North Korea has accused the U.S. of conducting a smear campaign against the regime over Otto Warmbier, the American student who was sent home in a coma after 17 months in prison.

Mourners have paid their respects to an American college student who was detained in North Korea for over a year and died shortly after being returned home to OH in a coma.

The 22-year-old died in an OH hospital on Monday after North Korea released him for what they described as humanitarian reasons. Though his family said they were told Warmbier had fallen into the coma after contracting botulism and taking a sleeping pill, US doctors believed that Warmbier had been beaten and suffered massive brain damage.

U.S. President Donald Trump blamed "the brutality of the North Korean regime" for Warmbier's death and South Korean President Moon Jae-in, who had advocated dialogue with the North, said Pyongyang had a "heavy responsibility" in the events leading up to the American's death.

When Warmbier returned to the US, he was in a coma.

A separate KCNA article published hours earlier criticised South Korea for using Warmbier's case to seek the release of other detainees, including six South Korean citizens.

After worldwide outrage and over a year of imprisonment, North Korea released Warmbier last week, saying his health had deteriorated after a bout of botulism.

"The smear campaign against (North Korea) staged in the U.S. compels us to make firm determination that. we should further sharpen the blade of law", the foreign ministry spokesman said according to state media.

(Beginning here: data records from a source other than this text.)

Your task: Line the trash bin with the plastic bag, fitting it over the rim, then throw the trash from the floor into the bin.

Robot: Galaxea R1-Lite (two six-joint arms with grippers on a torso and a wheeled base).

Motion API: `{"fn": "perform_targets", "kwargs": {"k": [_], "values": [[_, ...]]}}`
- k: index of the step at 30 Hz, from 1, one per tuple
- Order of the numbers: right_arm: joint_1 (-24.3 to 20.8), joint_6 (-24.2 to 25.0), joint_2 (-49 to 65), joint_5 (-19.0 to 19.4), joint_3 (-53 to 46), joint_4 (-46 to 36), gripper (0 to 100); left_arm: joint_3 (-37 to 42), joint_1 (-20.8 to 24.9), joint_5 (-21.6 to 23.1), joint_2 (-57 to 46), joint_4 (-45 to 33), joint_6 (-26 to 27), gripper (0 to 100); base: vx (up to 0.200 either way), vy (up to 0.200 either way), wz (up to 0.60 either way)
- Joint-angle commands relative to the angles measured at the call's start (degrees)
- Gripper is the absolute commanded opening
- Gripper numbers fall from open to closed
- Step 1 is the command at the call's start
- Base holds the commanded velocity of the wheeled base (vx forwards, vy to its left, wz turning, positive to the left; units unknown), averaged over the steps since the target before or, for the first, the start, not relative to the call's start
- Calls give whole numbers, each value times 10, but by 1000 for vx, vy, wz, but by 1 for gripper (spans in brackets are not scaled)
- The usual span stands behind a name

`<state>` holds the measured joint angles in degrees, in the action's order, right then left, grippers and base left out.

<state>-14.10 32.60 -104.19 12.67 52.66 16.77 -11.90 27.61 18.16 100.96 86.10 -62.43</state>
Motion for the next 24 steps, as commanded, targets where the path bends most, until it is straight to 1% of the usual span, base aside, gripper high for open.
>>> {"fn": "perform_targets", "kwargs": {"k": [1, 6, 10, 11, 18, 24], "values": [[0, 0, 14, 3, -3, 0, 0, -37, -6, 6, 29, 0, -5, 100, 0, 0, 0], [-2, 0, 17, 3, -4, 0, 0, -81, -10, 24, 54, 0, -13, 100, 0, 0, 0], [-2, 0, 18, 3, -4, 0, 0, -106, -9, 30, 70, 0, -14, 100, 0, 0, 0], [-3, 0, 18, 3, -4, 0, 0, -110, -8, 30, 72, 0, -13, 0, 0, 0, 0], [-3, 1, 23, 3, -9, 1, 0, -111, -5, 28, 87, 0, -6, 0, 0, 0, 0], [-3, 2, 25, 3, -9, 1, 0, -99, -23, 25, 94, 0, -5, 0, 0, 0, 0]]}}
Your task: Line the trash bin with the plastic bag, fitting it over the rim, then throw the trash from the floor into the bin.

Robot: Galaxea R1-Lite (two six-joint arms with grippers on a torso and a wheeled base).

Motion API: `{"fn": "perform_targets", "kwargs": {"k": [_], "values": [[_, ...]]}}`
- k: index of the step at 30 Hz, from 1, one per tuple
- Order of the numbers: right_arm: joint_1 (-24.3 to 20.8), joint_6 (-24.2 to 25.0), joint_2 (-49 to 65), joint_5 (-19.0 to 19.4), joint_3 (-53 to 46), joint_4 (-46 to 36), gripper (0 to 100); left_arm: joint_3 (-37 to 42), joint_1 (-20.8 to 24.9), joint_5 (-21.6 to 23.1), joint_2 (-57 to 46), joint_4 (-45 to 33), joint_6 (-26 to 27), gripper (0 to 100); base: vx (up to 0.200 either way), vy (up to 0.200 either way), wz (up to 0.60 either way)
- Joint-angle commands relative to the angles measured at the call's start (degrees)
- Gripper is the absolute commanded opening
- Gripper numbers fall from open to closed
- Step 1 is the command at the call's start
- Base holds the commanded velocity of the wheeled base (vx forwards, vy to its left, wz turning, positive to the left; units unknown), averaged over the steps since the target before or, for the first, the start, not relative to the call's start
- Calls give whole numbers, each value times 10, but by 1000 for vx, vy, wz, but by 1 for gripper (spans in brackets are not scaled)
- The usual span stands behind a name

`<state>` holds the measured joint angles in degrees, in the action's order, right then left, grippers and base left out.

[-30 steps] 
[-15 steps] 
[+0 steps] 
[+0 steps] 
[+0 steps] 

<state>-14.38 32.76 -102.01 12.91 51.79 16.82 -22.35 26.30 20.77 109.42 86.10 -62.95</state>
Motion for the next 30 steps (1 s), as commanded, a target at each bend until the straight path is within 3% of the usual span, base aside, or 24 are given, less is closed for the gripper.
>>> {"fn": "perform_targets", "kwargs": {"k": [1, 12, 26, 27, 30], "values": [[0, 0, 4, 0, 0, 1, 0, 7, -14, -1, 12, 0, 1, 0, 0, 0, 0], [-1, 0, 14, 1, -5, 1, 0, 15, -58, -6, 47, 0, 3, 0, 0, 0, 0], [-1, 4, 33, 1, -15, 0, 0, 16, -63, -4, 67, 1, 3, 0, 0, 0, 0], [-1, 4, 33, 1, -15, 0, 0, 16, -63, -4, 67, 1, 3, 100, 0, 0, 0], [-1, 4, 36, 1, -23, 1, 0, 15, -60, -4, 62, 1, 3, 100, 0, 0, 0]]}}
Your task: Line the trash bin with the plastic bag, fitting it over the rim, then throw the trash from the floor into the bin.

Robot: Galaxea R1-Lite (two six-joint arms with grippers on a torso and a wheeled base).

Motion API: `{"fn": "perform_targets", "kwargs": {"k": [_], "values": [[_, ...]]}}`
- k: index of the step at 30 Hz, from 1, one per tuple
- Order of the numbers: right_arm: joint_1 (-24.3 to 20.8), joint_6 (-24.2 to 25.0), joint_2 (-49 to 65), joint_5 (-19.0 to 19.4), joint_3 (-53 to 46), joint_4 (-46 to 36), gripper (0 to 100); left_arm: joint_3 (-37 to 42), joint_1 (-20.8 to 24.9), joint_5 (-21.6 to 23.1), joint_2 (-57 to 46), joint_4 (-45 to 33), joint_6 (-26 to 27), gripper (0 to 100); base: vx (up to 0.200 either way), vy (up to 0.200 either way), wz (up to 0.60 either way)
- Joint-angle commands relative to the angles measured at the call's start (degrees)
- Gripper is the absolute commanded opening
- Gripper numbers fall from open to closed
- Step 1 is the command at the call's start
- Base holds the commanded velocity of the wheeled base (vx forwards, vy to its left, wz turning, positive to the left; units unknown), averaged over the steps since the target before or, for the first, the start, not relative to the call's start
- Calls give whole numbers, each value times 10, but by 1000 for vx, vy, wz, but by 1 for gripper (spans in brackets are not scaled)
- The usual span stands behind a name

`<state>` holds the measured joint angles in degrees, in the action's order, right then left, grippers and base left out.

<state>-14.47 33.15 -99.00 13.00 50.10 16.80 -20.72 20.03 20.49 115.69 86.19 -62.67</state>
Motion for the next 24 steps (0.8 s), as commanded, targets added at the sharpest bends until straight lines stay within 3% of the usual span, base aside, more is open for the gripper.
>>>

United States doctors say there is no evidence he suffered from botulism, and the Warmbier family believe he died as a result of "awful torturous mistreatment".

17 months of detention in the North for taking down a political propaganda sign from a hotel.

They rejected claims the student had been tortured during his time in captivity in North Korea, where he was accused of espionage.

American student Otto Warmbier, center, is escorted at the Supreme Court in Pyongyang, North Korea. US Ambassador Joseph Yun, who helped with Warmbier's release, also attended, as did Ohio Senator Rob Portman.

President Trump said on Monday North Korea's authorities were responsible for the student's death, stressing that his administration planned to prevent any new such incidents.

They say there was no evidence he suffered from botulism.

Officials at the University of Cincinnati Medical Centre, where he was treated, declined to provide details, and his family asked the Hamilton County coroner not to perform an autopsy.

Mr. Warmbier was arrested in the North in January 2016 while visiting the country on a tourist visa.